EXERCISE:
A single number is the expected answer: the count of lines in the listing that hold the word "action".

______________________________

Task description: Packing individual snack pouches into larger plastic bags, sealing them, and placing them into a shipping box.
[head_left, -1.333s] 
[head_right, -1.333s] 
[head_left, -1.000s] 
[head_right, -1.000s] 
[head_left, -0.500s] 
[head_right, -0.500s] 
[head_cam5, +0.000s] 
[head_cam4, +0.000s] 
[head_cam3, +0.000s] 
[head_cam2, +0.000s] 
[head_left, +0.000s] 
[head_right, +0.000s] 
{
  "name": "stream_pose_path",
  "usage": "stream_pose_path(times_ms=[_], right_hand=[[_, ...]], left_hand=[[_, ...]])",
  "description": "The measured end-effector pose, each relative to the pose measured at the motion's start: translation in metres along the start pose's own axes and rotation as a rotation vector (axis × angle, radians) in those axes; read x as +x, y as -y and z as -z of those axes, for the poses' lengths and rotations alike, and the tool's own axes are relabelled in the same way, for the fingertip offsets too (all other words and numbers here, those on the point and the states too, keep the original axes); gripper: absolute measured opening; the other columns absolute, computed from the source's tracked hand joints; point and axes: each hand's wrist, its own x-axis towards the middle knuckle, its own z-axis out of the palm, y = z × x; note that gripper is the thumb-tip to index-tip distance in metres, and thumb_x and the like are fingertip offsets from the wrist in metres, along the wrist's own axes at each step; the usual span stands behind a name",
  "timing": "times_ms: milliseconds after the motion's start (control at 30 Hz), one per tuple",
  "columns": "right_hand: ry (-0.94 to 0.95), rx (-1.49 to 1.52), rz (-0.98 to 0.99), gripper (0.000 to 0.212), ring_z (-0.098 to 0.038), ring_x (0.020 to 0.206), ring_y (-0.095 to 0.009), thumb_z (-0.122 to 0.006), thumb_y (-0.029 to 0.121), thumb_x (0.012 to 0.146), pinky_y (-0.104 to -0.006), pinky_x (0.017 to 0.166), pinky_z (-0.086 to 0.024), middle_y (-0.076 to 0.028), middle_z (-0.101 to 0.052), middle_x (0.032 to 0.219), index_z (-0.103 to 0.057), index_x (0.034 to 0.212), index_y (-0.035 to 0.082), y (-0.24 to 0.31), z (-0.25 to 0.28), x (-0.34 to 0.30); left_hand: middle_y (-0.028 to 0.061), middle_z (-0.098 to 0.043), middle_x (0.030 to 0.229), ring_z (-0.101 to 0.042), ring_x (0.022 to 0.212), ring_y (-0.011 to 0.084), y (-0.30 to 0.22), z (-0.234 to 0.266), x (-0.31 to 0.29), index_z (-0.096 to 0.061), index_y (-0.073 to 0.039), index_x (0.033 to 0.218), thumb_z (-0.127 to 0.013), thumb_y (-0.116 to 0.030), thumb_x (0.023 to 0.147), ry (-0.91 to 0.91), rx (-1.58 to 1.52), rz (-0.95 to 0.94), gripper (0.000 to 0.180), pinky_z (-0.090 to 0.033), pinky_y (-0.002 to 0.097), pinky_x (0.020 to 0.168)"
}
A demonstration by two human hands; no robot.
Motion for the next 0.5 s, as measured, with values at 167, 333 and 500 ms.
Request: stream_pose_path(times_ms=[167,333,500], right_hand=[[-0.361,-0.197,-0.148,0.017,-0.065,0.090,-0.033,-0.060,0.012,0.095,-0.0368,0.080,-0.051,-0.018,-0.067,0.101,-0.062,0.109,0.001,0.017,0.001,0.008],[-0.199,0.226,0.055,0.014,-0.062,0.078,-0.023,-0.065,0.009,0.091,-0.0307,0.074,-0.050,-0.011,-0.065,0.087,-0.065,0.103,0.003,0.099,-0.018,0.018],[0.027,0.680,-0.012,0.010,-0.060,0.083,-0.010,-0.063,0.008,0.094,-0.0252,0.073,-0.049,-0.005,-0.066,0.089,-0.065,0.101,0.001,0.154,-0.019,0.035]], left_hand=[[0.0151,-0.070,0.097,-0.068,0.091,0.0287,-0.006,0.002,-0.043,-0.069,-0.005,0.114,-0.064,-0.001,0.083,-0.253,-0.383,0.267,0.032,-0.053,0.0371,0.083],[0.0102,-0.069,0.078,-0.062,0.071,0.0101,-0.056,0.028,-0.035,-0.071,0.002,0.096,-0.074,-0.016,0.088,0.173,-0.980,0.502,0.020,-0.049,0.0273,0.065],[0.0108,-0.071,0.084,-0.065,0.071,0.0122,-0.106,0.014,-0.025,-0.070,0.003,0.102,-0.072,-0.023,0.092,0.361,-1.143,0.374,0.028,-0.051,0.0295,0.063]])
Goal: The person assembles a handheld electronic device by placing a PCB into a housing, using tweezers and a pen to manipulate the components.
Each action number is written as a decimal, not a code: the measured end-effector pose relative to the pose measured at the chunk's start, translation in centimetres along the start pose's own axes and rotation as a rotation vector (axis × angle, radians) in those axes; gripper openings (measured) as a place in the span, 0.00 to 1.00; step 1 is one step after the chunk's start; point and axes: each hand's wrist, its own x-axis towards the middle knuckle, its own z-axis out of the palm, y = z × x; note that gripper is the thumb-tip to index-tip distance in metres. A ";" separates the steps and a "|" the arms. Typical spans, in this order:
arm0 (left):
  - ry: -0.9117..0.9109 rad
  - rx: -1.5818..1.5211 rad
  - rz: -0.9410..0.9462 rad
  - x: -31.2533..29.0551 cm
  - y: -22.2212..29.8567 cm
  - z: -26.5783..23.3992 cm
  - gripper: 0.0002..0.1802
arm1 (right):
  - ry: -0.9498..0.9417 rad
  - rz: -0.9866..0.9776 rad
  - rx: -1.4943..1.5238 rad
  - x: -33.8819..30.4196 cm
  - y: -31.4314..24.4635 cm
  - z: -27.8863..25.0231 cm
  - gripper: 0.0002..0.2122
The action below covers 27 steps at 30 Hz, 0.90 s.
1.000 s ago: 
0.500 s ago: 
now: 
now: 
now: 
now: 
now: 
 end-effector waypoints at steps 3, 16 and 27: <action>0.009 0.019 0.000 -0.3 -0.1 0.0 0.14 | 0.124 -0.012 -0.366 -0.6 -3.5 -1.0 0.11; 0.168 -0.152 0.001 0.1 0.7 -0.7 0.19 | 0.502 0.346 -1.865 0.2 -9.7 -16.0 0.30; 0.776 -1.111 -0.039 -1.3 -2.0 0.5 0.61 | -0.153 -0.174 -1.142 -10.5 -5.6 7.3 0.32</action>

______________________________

YOUR SOLUTION:
3